Exercise instructions
Write the listing out again, exactly as it reads below.
_ _ _
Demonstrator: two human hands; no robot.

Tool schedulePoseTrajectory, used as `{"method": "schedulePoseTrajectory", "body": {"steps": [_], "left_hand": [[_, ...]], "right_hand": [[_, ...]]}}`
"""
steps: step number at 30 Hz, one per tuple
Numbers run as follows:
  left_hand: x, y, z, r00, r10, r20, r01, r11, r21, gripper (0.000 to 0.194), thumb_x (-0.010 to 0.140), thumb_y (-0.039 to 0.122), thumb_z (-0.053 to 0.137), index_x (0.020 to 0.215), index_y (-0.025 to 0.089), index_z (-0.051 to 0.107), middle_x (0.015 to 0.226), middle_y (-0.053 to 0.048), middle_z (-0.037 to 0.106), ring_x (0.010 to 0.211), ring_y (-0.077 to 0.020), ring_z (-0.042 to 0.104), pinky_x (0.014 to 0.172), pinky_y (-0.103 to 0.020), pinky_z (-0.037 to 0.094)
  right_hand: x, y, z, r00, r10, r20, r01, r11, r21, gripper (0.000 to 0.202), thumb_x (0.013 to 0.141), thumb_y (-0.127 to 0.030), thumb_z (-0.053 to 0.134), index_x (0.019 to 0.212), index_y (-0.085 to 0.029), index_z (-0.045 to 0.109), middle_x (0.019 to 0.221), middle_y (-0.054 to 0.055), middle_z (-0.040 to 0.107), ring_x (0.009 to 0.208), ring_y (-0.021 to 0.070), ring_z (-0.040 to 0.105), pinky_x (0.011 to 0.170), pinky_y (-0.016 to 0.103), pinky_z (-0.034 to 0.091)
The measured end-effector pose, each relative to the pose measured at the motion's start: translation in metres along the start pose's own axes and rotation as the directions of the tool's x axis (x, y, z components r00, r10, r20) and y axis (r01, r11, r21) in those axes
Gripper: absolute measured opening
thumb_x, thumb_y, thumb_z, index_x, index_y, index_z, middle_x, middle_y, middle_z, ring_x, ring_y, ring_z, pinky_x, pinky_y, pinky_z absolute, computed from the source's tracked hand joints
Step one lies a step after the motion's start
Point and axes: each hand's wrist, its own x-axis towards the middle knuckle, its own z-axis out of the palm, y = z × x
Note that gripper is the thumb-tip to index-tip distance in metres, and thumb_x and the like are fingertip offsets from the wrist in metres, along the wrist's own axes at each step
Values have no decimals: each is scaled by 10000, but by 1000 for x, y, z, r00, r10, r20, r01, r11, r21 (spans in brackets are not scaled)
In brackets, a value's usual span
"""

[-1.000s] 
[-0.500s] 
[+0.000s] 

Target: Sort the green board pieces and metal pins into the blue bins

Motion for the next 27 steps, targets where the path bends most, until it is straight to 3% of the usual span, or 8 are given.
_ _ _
Result of this exercise
Demonstrator: two human hands; no robot.

Tool schedulePoseTrajectory, used as `{"method": "schedulePoseTrajectory", "body": {"steps": [_], "left_hand": [[_, ...]], "right_hand": [[_, ...]]}}`
"""
steps: step number at 30 Hz, one per tuple
Numbers run as follows:
  left_hand: x, y, z, r00, r10, r20, r01, r11, r21, gripper (0.000 to 0.194), thumb_x (-0.010 to 0.140), thumb_y (-0.039 to 0.122), thumb_z (-0.053 to 0.137), index_x (0.020 to 0.215), index_y (-0.025 to 0.089), index_z (-0.051 to 0.107), middle_x (0.015 to 0.226), middle_y (-0.053 to 0.048), middle_z (-0.037 to 0.106), ring_x (0.010 to 0.211), ring_y (-0.077 to 0.020), ring_z (-0.042 to 0.104), pinky_x (0.014 to 0.172), pinky_y (-0.103 to 0.020), pinky_z (-0.037 to 0.094)
  right_hand: x, y, z, r00, r10, r20, r01, r11, r21, gripper (0.000 to 0.202), thumb_x (0.013 to 0.141), thumb_y (-0.127 to 0.030), thumb_z (-0.053 to 0.134), index_x (0.019 to 0.212), index_y (-0.085 to 0.029), index_z (-0.045 to 0.109), middle_x (0.019 to 0.221), middle_y (-0.054 to 0.055), middle_z (-0.040 to 0.107), ring_x (0.009 to 0.208), ring_y (-0.021 to 0.070), ring_z (-0.040 to 0.105), pinky_x (0.011 to 0.170), pinky_y (-0.016 to 0.103), pinky_z (-0.034 to 0.091)
The measured end-effector pose, each relative to the pose measured at the motion's start: translation in metres along the start pose's own axes and rotation as the directions of the tool's x axis (x, y, z components r00, r10, r20) and y axis (r01, r11, r21) in those axes
Gripper: absolute measured opening
thumb_x, thumb_y, thumb_z, index_x, index_y, index_z, middle_x, middle_y, middle_z, ring_x, ring_y, ring_z, pinky_x, pinky_y, pinky_z absolute, computed from the source's tracked hand joints
Step one lies a step after the motion's start
Point and axes: each hand's wrist, its own x-axis towards the middle knuckle, its own z-axis out of the palm, y = z × x
Note that gripper is the thumb-tip to index-tip distance in metres, and thumb_x and the like are fingertip offsets from the wrist in metres, along the wrist's own axes at each step
Values have no decimals: each is scaled by 10000, but by 1000 for x, y, z, r00, r10, r20, r01, r11, r21 (spans in brackets are not scaled)
In brackets, a value's usual span
"""

[-1.000s] 
[-0.500s] 
[+0.000s] 

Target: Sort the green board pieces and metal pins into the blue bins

Motion for the next 27 steps, targets where the path bends most, until it is straight to 3% of the usual span, or 8 are given.

The exercise calls for nothing further.